Set out the records below again exactly; skip the images.

----------------------------------------

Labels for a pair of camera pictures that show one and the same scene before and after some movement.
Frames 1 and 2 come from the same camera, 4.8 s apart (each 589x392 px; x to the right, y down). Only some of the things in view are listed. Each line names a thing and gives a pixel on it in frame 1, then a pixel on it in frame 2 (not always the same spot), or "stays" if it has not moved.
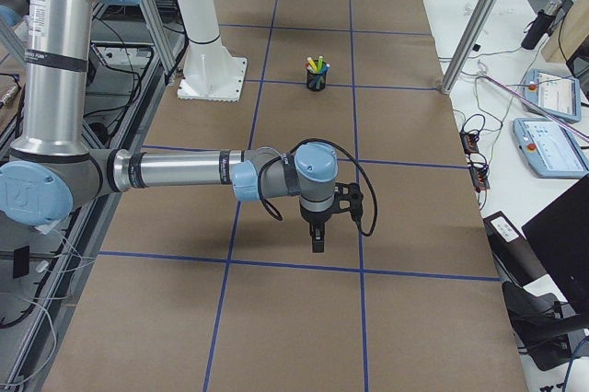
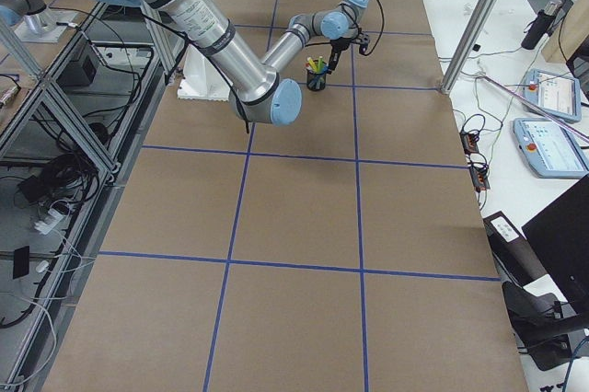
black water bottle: x=541 y=26 stays
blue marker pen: x=318 y=76 stays
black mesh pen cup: x=317 y=81 stays
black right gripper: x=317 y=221 → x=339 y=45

----------------------------------------

# [Response area]
Labels for a pair of camera pictures that show one and the same scene before and after some movement.
Frames 1 and 2 come from the same camera, 4.8 s apart (each 589x392 px; x to the right, y down). Only some of the things in view are listed. Each line names a thing and gives a pixel on it in frame 1, then a pixel on it in frame 2 (not always the same spot), or "stays" if it has not moved.
black water bottle: x=541 y=26 stays
blue marker pen: x=318 y=76 stays
black mesh pen cup: x=317 y=81 stays
black right gripper: x=317 y=221 → x=339 y=45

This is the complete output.